The data below is to be output in full, unchanged.

(DATASET EXCERPT)

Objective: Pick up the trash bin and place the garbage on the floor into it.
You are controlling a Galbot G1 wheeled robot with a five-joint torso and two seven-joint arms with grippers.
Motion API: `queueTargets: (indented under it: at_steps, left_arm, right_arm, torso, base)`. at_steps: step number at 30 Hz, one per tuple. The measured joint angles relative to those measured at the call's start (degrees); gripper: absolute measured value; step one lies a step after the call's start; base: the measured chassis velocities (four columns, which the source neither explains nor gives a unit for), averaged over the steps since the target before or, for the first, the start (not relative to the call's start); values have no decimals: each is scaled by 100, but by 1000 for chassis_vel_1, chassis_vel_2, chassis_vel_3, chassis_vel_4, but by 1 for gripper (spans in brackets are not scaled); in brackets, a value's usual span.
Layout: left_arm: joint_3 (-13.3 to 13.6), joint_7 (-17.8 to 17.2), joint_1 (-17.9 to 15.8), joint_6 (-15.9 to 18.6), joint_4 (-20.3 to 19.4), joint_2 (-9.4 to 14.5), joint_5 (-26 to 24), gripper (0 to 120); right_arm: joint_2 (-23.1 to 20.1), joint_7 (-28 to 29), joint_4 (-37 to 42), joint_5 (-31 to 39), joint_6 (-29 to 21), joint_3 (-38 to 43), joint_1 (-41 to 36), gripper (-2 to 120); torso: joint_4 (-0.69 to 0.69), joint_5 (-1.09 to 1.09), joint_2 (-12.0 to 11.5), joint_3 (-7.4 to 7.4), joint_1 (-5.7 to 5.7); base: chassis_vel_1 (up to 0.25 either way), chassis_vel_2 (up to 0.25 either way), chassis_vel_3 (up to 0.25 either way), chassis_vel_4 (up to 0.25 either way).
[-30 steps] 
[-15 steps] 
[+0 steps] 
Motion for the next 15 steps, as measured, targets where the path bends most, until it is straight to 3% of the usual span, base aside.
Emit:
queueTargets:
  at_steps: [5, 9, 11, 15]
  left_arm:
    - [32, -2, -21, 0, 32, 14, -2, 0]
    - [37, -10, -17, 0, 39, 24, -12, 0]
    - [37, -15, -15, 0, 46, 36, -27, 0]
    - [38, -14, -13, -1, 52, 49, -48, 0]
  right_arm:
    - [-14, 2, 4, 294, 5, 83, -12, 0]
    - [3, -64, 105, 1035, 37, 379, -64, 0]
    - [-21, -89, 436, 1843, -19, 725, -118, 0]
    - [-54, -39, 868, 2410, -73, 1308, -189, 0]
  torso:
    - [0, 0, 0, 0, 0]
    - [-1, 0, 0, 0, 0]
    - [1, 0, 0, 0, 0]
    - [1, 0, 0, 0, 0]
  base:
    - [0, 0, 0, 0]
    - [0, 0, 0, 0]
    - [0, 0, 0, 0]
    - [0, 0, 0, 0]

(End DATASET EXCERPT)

ANSWER BELOW
Objective: Pick up the trash bin and place the garbage on the floor into it.
You are controlling a Galbot G1 wheeled robot with a five-joint torso and two seven-joint arms with grippers.
Motion API: `queueTargets: (indented under it: at_steps, left_arm, right_arm, torso, base)`. at_steps: step number at 30 Hz, one per tuple. The measured joint angles relative to those measured at the call's start (degrees); gripper: absolute measured value; step one lies a step after the call's start; base: the measured chassis velocities (four columns, which the source neither explains nor gives a unit for), averaged over the steps since the target before or, for the first, the start (not relative to the call's start); values have no decimals: each is scaled by 100, but by 1000 for chassis_vel_1, chassis_vel_2, chassis_vel_3, chassis_vel_4, but by 1 for gripper (spans in brackets are not scaled); in brackets, a value's usual span.
Layout: left_arm: joint_3 (-13.3 to 13.6), joint_7 (-17.8 to 17.2), joint_1 (-17.9 to 15.8), joint_6 (-15.9 to 18.6), joint_4 (-20.3 to 19.4), joint_2 (-9.4 to 14.5), joint_5 (-26 to 24), gripper (0 to 120); right_arm: joint_2 (-23.1 to 20.1), joint_7 (-28 to 29), joint_4 (-37 to 42), joint_5 (-31 to 39), joint_6 (-29 to 21), joint_3 (-38 to 43), joint_1 (-41 to 36), gripper (-2 to 120); torso: joint_4 (-0.69 to 0.69), joint_5 (-1.09 to 1.09), joint_2 (-12.0 to 11.5), joint_3 (-7.4 to 7.4), joint_1 (-5.7 to 5.7); base: chassis_vel_1 (up to 0.25 either way), chassis_vel_2 (up to 0.25 either way), chassis_vel_3 (up to 0.25 either way), chassis_vel_4 (up to 0.25 either way).
[-30 steps] 
[-15 steps] 
[+0 steps] 
Motion for the next 15 steps, as measured, targets where the path bends most, until it is straight to 3% of the usual span, base aside.
Emit:
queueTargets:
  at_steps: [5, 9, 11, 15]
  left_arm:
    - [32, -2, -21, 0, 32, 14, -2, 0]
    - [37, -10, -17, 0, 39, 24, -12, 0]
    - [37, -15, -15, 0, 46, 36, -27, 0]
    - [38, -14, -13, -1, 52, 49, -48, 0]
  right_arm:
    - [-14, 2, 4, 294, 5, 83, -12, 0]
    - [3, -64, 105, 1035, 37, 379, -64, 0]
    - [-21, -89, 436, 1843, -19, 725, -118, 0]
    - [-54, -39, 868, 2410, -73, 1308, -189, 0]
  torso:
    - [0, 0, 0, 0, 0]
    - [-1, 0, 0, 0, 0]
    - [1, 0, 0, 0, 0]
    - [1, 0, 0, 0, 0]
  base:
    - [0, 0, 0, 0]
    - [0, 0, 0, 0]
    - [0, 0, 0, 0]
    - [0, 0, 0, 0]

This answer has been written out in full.